> **Task statement**:
Word for word, copy all the data and drop the pictures.
%%
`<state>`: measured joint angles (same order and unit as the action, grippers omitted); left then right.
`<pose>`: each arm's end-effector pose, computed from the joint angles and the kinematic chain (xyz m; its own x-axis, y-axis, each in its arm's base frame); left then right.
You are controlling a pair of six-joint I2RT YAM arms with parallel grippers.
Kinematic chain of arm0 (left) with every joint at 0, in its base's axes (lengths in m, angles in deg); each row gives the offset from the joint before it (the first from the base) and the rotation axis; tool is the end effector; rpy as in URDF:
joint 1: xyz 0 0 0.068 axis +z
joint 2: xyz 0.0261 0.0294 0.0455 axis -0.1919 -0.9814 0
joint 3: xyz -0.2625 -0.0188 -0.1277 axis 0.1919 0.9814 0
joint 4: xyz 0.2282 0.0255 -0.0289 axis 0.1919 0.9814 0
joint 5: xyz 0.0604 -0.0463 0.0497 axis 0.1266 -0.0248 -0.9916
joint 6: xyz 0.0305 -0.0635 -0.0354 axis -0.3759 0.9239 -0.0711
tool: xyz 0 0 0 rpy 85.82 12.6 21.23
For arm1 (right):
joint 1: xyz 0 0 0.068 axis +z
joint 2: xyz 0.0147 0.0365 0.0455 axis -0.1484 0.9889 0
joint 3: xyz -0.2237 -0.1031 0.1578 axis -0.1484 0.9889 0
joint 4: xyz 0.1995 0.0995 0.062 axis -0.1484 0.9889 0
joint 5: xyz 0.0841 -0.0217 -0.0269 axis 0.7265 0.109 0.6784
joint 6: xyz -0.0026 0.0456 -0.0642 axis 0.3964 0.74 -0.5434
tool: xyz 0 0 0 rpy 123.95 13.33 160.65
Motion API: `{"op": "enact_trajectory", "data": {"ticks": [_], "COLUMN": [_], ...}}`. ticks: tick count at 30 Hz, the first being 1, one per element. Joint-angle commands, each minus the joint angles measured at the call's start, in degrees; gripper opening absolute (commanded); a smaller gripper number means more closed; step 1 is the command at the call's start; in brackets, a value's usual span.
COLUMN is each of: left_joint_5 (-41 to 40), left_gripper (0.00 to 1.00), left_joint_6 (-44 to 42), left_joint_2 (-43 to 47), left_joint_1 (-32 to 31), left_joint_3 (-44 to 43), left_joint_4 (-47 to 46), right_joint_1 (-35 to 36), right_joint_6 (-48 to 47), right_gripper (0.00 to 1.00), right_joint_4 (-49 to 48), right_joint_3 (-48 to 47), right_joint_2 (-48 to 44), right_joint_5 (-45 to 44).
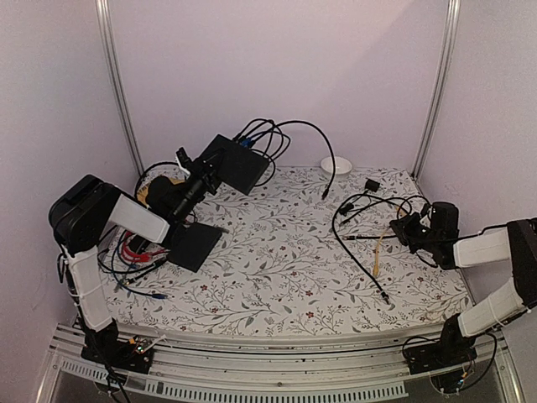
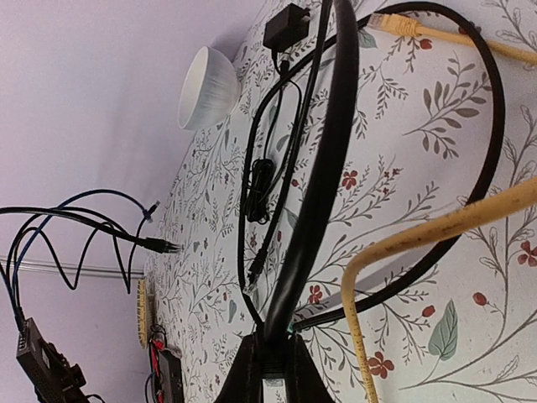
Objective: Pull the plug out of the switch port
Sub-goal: Place the connector at the corner of the board, then pull the connector from the switch port.
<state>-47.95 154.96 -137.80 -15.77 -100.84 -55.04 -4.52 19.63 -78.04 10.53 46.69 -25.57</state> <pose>0.3587 -0.1929 0.2845 -0.5223 -0.8373 -0.1618 0.4431 -0.1043 -0.8904 0.2617 0.0379 0.1873 -0.5118 0.7747 -0.3713 0.2017 0.5285 0.8246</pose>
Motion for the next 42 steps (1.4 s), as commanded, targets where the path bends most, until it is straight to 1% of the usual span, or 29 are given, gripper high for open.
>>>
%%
> **Response box**:
`<state>`: measured joint angles (same order and unit as the action, grippers omitted); left then right.
`<pose>`: each arm's end-effector pose, computed from the joint angles and the kinematic chain (xyz m; its own x-axis, y-axis, each in its arm's base frame); left then right.
You are controlling a pair of six-joint I2RT YAM arms with parallel grippers.
Kinematic chain of arm0 (left) with every joint at 0, in its base's axes (lengths in m, angles in deg); each row gives the offset from the joint before it (the first from the base) and the rotation axis; tool is the end effector; rpy as in URDF:
joint 1: xyz 0 0 0.068 axis +z
joint 2: xyz 0.0261 0.0294 0.0455 axis -0.1919 -0.9814 0
joint 3: xyz -0.2625 -0.0188 -0.1277 axis 0.1919 0.9814 0
joint 4: xyz 0.2282 0.0255 -0.0289 axis 0.1919 0.9814 0
joint 5: xyz 0.0604 -0.0463 0.0497 axis 0.1266 -0.0248 -0.9916
joint 6: xyz 0.0305 -0.0635 -0.0354 axis -0.3759 0.9239 -0.0711
tool: xyz 0 0 0 rpy 85.82 12.6 21.23
For arm1 (right):
joint 1: xyz 0 0 0.068 axis +z
joint 2: xyz 0.0147 0.0365 0.0455 axis -0.1484 0.9889 0
joint 3: xyz -0.2237 -0.1031 0.1578 axis -0.1484 0.9889 0
joint 4: xyz 0.1995 0.0995 0.062 axis -0.1484 0.9889 0
joint 5: xyz 0.0841 -0.0217 -0.0269 axis 0.7265 0.109 0.6784
joint 6: xyz -0.0026 0.0456 -0.0642 axis 0.3964 0.74 -0.5434
tool: xyz 0 0 0 rpy 123.95 13.33 160.65
Motion API: `{"op": "enact_trajectory", "data": {"ticks": [_], "COLUMN": [_], ...}}`. ticks: tick count at 30 Hz, the first being 1, one per element. Joint-angle commands, each minus the joint angles measured at the call's start, in degrees; gripper opening absolute (commanded); a smaller gripper number means more closed; step 1 is the command at the call's start; in brackets, a value's usual span.
COLUMN is each of: left_joint_5 (-41 to 40), left_gripper (0.00 to 1.00), left_joint_6 (-44 to 42), left_joint_2 (-43 to 47), left_joint_1 (-32 to 31), left_joint_3 (-44 to 43), left_joint_4 (-47 to 46), right_joint_1 (-35 to 36), right_joint_6 (-48 to 47), right_gripper (0.00 to 1.00), right_joint_4 (-49 to 48), right_joint_3 (-48 to 47), right_joint_2 (-48 to 44), right_joint_5 (-45 to 44).
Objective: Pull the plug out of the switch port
Sub-goal: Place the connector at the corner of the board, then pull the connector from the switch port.
<state>-47.95 154.96 -137.80 -15.77 -100.84 -55.04 -4.52 19.63 -78.04 10.53 46.69 -25.57</state> <pose>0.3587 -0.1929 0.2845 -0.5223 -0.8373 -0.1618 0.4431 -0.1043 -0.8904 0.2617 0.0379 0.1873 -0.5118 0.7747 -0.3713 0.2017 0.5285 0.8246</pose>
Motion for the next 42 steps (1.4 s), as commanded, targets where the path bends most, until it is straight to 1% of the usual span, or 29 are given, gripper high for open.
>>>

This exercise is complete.